Look for the word "Note" in the material below, then report each line where it occurs.

[Opening Provided records section]

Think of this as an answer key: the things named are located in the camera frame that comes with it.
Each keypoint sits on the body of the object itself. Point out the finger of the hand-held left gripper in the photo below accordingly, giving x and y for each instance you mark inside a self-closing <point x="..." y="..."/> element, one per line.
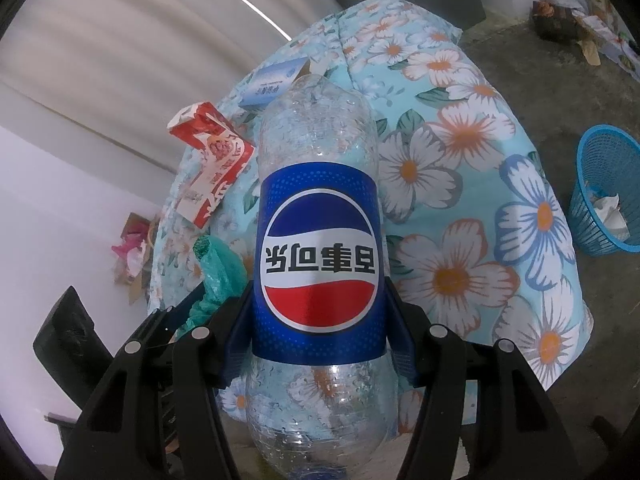
<point x="167" y="317"/>

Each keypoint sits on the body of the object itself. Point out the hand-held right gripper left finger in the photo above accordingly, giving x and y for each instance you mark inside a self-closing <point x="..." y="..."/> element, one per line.
<point x="235" y="355"/>

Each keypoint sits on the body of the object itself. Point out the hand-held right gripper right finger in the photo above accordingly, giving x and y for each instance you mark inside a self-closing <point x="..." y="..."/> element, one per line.
<point x="402" y="355"/>

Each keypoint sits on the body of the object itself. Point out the green plastic bag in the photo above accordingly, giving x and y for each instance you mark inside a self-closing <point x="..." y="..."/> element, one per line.
<point x="220" y="270"/>

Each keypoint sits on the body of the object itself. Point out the clear plastic bottle blue label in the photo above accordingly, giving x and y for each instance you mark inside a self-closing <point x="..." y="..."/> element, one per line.
<point x="320" y="240"/>

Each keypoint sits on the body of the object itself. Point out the blue plastic wastebasket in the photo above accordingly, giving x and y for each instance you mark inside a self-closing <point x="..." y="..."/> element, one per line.
<point x="585" y="200"/>

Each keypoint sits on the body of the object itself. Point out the white tissue paper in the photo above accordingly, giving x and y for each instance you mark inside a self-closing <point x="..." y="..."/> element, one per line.
<point x="610" y="210"/>

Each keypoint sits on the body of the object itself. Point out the pink plastic bag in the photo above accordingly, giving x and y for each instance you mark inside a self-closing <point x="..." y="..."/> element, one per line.
<point x="125" y="249"/>

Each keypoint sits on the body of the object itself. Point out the red and white paper box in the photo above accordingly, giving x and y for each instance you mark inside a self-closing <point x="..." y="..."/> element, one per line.
<point x="210" y="160"/>

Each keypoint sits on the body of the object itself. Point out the floral blanket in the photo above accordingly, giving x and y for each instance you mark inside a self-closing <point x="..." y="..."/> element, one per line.
<point x="450" y="185"/>

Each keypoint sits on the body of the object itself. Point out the blue and white tissue pack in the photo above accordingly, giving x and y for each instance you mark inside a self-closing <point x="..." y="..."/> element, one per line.
<point x="272" y="82"/>

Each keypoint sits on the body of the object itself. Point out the brown cardboard box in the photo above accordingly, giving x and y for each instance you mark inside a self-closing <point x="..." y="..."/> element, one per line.
<point x="557" y="22"/>

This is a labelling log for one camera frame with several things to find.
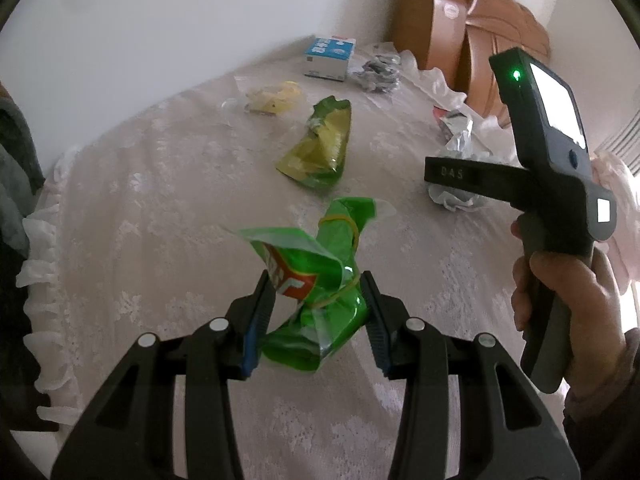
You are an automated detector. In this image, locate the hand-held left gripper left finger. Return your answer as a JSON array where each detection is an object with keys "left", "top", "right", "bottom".
[{"left": 50, "top": 269, "right": 277, "bottom": 480}]

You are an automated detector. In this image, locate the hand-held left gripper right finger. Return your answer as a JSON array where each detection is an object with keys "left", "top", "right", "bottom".
[{"left": 359, "top": 270, "right": 583, "bottom": 480}]

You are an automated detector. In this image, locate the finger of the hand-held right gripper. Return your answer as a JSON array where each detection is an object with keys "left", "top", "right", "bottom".
[{"left": 424, "top": 156, "right": 531, "bottom": 197}]

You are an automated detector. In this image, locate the white paper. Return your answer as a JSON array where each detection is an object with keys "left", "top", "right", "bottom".
[{"left": 427, "top": 130, "right": 493, "bottom": 211}]

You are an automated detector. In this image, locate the green snack bag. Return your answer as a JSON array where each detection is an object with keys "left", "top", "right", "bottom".
[{"left": 239, "top": 197, "right": 396, "bottom": 373}]

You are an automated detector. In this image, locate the silver foil wrapper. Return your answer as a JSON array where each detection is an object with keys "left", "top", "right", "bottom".
[{"left": 352, "top": 52, "right": 403, "bottom": 95}]

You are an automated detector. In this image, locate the blue and white carton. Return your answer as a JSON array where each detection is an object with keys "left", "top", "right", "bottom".
[{"left": 303, "top": 35, "right": 357, "bottom": 82}]

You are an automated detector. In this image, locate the yellow wrapper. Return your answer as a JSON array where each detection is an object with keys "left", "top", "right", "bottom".
[{"left": 222, "top": 80, "right": 303, "bottom": 117}]

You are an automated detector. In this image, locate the person's right forearm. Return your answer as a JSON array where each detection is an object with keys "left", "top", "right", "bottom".
[{"left": 562, "top": 327, "right": 640, "bottom": 480}]

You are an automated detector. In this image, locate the person's right hand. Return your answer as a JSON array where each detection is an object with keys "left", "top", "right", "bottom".
[{"left": 511, "top": 220, "right": 629, "bottom": 387}]

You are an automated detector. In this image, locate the red and silver wrapper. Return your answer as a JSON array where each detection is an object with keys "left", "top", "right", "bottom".
[{"left": 432, "top": 105, "right": 476, "bottom": 143}]

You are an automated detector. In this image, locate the bed with pink sheet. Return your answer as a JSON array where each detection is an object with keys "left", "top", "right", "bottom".
[{"left": 590, "top": 110, "right": 640, "bottom": 296}]

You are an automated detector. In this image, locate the yellow-green snack bag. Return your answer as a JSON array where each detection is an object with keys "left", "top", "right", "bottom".
[{"left": 275, "top": 95, "right": 352, "bottom": 190}]

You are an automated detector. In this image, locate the wooden headboard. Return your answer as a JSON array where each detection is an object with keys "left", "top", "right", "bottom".
[{"left": 391, "top": 0, "right": 551, "bottom": 116}]

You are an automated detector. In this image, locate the white lace tablecloth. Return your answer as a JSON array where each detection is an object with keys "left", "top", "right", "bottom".
[{"left": 15, "top": 35, "right": 608, "bottom": 480}]

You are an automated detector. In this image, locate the dark grey cloth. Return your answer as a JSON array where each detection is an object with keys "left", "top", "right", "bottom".
[{"left": 0, "top": 80, "right": 61, "bottom": 433}]

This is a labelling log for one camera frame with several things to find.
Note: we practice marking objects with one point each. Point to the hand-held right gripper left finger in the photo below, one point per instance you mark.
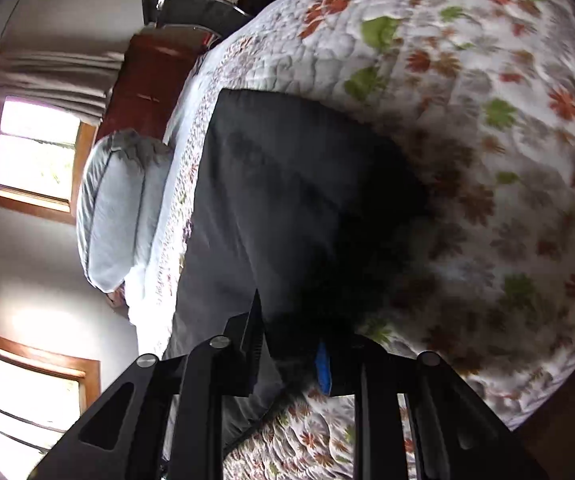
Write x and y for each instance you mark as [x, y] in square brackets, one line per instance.
[246, 355]

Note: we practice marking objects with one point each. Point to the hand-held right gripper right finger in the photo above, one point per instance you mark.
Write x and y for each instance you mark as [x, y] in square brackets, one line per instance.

[Closing Provided records section]

**Answer to this exercise**
Note: we practice marking objects with one point each. Point to the hand-held right gripper left finger in the photo below, one point per instance you mark.
Note: we practice marking objects with one point each. Point to the hand-held right gripper right finger in the photo above, one point per instance you mark.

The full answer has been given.